**What to work on**
Could you return the lines below exactly, from the first line up to and including the line that holds "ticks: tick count"?
Segment Start: Dataset section
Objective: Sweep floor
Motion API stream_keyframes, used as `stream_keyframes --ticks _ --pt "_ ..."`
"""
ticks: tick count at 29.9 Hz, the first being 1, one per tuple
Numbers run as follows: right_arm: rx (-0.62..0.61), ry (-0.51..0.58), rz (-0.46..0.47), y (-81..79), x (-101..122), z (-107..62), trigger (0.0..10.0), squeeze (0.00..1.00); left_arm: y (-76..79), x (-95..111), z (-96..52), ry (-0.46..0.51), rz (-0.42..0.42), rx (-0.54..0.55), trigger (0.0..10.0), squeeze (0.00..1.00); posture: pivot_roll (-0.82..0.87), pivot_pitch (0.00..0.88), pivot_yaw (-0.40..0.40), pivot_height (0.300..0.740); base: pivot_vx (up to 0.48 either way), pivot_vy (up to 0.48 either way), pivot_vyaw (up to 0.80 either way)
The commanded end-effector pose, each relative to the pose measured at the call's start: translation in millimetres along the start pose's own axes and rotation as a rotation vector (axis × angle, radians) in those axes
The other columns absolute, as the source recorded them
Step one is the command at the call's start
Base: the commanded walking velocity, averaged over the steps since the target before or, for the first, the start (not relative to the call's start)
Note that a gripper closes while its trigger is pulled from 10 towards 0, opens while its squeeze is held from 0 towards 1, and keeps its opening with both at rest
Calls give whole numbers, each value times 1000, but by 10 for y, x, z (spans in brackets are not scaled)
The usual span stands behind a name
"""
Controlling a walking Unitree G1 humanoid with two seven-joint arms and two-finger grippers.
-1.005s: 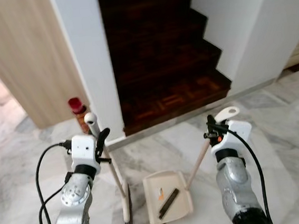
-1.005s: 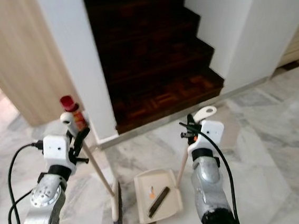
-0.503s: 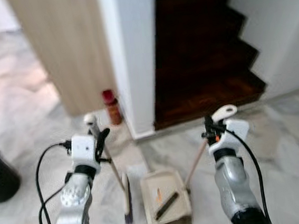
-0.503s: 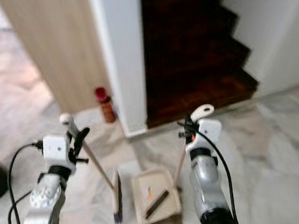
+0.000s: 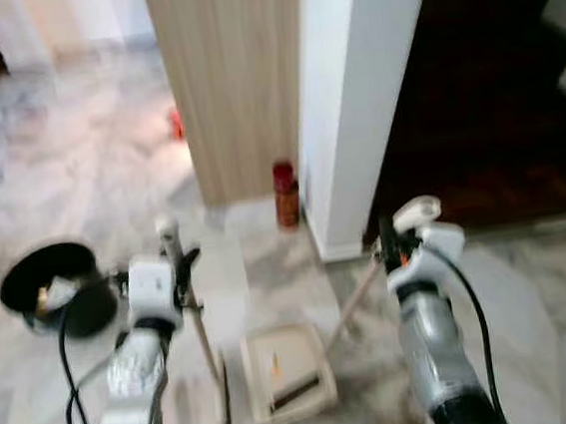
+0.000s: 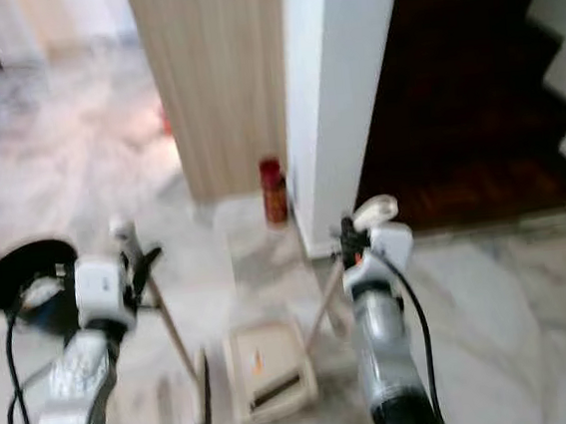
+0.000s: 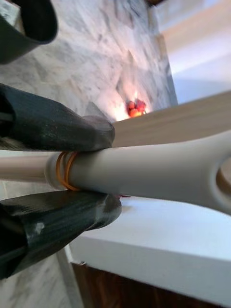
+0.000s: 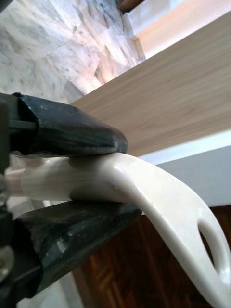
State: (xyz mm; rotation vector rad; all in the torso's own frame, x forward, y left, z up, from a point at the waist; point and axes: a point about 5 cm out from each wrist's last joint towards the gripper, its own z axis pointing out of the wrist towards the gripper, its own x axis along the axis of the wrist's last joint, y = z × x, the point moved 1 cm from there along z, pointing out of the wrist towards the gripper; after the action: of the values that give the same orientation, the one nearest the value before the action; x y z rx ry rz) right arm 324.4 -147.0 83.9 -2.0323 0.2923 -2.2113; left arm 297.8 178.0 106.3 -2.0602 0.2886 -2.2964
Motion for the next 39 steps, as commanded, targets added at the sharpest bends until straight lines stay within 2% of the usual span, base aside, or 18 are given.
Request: stream_keyframes --ticks 1,14,18,39 --pt "-22 42 3 74 89 13 10000 0 50 113 46 50 -2 -17 10000 0 49 30 -7 740 0 356 0" --pt "-13 40 1 65 89 15 10000 0 53 115 51 50 -1 -13 10000 0 51 31 -10 740 0 356 0" --pt "-5 42 -4 63 93 17 10000 0 56 114 51 50 -2 -12 10000 0 50 33 -11 740 0 356 606" --pt "-19 38 24 60 84 20 10000 0 43 101 41 44 3 -14 10000 0 53 37 -9 740 0 356 0"
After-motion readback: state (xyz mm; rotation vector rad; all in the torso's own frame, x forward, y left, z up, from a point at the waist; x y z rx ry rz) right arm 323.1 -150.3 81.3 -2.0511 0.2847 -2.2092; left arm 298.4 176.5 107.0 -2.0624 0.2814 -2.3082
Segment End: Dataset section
**Written response**
Objective: Sweep floor
Motion API stream_keyframes, used as `stream_keyframes --ticks _ --pt "_ ..."`
"""
ticks: tick count at 29.9 Hz, the first being 1, one per tuple

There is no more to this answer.